Dear Members of City Council:   I write to urge you to reject the proposed snow removal policy and indeed to weaken the existing policy. The following focuses on requirements for residents.  The requirements for business owners may be different, and I do not address them.

First:   Requiring residents to remove snow is a very significant burden (physical or financial) when there is a heavy snow fall. It will surely lead to some health problems (e.g., heart attacks) for those unable to afford to pay for its removal (or purchase a snow blower). 

Second:  In a town like Columbia, where the snow typically melts within a week or so, it is very probably inefficient to require snow removal. For most residential areas (e.g., where traffic is low), the costs do not justify the benefits. People can walk in the streets.

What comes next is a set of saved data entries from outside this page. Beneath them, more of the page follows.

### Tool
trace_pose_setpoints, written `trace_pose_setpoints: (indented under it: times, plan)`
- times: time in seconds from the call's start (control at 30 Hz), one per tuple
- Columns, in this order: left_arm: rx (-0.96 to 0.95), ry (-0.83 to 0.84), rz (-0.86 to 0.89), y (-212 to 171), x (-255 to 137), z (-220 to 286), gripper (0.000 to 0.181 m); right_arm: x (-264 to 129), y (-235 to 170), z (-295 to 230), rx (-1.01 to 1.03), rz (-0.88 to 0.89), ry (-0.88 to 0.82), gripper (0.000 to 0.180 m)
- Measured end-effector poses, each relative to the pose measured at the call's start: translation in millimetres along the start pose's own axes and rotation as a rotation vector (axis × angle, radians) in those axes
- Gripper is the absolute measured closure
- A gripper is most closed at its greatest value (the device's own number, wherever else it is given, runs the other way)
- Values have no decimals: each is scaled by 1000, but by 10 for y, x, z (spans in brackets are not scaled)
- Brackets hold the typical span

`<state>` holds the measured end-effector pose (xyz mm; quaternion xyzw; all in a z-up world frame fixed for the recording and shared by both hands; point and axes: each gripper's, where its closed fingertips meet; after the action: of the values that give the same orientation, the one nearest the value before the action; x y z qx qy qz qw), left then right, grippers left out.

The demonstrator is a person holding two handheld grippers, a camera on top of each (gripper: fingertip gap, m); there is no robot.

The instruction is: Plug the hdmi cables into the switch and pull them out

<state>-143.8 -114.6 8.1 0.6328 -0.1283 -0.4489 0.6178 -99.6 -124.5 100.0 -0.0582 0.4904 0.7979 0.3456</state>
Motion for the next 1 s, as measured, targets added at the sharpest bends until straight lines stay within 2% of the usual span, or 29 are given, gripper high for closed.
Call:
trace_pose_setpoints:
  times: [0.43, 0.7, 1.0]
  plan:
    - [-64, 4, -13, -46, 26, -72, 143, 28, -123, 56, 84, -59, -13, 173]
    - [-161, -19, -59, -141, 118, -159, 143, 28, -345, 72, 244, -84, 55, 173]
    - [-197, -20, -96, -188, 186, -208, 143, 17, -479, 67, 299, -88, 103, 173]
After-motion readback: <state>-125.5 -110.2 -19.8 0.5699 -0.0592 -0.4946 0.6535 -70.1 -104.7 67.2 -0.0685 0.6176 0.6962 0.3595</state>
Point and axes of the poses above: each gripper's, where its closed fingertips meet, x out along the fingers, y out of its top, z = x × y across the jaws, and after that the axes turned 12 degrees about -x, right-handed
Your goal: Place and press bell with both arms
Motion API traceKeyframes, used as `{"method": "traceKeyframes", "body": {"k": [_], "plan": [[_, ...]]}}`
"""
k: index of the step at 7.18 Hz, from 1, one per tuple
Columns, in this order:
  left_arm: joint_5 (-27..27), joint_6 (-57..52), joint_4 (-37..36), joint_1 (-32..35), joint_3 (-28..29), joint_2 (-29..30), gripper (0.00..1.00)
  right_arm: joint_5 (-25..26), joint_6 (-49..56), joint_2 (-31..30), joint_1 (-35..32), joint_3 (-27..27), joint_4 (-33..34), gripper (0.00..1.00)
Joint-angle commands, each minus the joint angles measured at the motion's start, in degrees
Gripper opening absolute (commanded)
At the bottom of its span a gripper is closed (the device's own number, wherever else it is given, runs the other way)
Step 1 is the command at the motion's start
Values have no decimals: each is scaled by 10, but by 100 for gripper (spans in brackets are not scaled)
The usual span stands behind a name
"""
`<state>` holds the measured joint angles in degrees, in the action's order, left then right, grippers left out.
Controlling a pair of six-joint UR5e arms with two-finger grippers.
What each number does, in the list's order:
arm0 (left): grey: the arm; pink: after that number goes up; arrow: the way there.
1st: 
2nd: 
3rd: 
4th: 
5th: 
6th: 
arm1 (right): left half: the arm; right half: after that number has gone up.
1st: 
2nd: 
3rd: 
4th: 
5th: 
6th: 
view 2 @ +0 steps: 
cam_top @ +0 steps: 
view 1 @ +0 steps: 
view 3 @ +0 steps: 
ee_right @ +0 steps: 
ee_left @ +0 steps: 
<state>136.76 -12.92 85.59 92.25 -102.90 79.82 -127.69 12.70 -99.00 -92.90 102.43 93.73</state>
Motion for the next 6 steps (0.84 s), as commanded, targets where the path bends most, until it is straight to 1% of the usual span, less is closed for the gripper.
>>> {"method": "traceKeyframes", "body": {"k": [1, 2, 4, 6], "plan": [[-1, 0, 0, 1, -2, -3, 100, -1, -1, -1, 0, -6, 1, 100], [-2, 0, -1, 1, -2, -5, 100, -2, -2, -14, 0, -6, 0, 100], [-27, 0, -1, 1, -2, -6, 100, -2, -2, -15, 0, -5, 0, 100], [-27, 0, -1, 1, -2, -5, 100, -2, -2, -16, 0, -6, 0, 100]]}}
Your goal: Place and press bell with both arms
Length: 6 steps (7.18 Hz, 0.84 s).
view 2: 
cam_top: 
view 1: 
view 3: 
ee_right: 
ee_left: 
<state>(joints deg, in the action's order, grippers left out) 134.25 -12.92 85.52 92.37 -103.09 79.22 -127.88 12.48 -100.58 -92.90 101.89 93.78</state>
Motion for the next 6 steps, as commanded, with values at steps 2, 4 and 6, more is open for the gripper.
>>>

Finally, where it is worth removing the snow, it is far more efficient for the city to do it, even if this means slightly increasing taxes, or cutting back elsewhere.   I conjecture that the total financial cost of each resident paying someone to clear his/her section (or the imputed cost of doing it him/herself) would cost three times as much as if the city simply plowed the sidewalks. It therefore seems crazy to require residents to clear the snow.

I therefore urge you not to strengthen the requirements for residents to clear sidewalks, and indeed I urge that you weaken them. Either the city should clear them, or residents should be free not to clear them.